§ WHAT IS NEEDED
Repeat the stretch of entries below from the line with "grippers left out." through the line with "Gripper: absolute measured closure". Include both ends and add nothing.
==== SOURCE INFORMATION ====
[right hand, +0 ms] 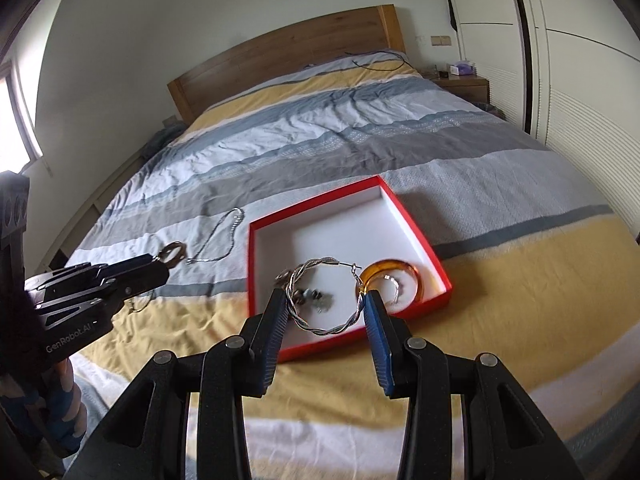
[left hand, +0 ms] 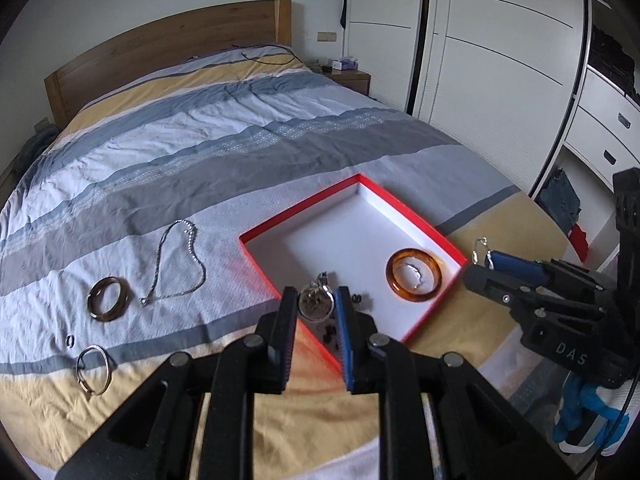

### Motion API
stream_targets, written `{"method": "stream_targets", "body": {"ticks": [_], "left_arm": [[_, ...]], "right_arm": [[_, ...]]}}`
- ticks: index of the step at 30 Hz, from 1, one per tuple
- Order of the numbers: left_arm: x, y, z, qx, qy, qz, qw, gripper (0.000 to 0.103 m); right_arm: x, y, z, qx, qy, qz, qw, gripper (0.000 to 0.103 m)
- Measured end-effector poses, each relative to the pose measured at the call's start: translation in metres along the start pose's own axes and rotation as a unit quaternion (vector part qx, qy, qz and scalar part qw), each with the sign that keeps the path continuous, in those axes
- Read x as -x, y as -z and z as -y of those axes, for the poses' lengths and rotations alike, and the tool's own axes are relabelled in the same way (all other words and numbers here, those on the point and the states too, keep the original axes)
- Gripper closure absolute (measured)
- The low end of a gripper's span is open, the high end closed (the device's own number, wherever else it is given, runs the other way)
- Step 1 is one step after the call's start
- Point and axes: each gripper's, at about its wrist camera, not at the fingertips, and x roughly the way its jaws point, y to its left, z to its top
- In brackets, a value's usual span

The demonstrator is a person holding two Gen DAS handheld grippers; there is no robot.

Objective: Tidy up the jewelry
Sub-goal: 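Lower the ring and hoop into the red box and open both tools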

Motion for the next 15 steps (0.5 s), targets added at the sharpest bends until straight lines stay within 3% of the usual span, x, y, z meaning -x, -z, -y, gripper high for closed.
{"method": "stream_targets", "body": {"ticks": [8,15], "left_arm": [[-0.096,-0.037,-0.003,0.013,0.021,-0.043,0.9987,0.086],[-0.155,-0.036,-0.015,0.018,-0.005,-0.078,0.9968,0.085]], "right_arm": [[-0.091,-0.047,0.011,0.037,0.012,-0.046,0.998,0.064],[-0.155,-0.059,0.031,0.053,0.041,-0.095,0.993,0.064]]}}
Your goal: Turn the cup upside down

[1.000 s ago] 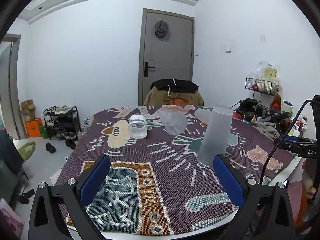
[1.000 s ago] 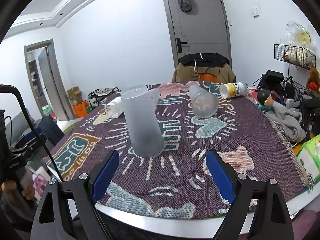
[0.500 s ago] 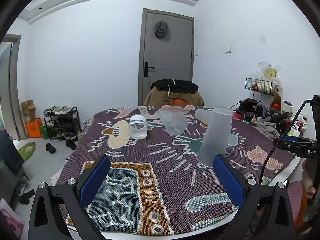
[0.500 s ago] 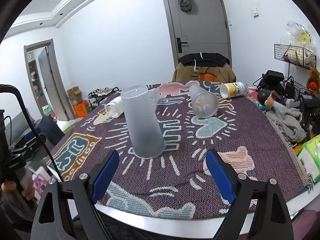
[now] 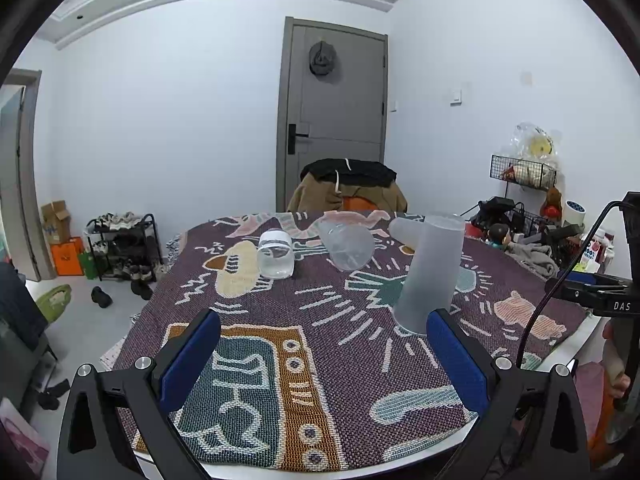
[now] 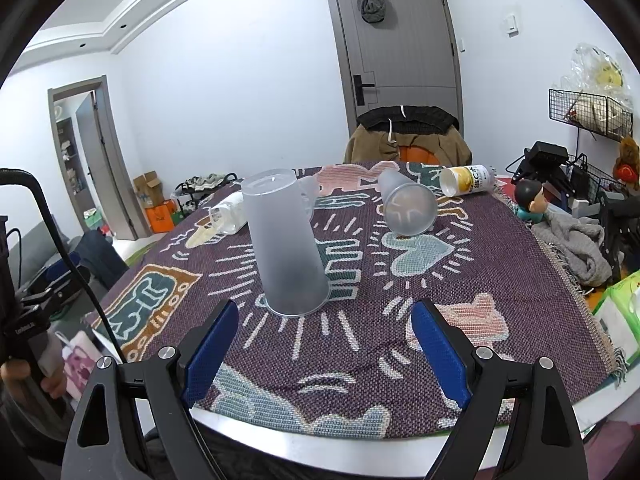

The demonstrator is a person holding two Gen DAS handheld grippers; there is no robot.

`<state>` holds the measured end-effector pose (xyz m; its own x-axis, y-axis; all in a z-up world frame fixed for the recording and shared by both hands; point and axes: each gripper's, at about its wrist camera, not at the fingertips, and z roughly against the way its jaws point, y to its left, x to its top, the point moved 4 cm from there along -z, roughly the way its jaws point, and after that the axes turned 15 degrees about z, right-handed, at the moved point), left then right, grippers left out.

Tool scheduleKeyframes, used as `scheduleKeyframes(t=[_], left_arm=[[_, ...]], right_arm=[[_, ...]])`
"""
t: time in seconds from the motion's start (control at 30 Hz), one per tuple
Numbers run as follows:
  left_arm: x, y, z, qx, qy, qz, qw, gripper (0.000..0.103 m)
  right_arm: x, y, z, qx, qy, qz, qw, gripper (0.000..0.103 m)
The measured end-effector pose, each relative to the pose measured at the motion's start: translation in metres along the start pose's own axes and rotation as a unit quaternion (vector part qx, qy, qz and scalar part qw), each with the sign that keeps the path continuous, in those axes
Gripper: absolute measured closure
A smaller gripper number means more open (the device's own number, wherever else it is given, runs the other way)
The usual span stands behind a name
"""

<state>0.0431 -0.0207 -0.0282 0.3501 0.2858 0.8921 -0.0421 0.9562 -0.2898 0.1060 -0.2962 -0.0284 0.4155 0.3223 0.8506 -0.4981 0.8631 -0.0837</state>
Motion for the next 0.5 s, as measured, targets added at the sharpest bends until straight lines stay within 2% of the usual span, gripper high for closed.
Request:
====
§ ANSWER TO THIS TASK
`<state>` holds the measured end-effector pose (xyz m; its own x-axis, y-axis; all in a z-up world frame fixed for the recording and shared by both hands; point and axes: each gripper's, at about its wrist camera, not at the fingertips, and z roughly against the way its jaws point, y to its left, x to its top, the point moved 4 cm from there along -z, roughly the way its jaws point, and after that the axes turned 15 degrees about z, right-handed, at the moved point), left then right, grippers left out.

Tool scheduleKeyframes, used as `scheduleKeyframes(t=[_], left_arm=[[_, ...]], right_arm=[[_, ...]])`
"""
t: time in seconds from the motion's start (control at 30 Hz), one per tuple
Numbers run as follows:
  left_arm: x, y, z, qx, qy, qz, qw, gripper (0.000..0.103 m)
  right_arm: x, y, z, qx, qy, qz, qw, gripper (0.000..0.103 m)
The measured end-effector pose, each relative to the pose measured at the motion's start: translation in metres along the start pose's own axes and rotation as a unit quaternion (vector part qx, qy, qz and scalar part qw), each with the sign that keeps the path continuous, in those axes
Gripper: absolute measured closure

With that, the output is complete.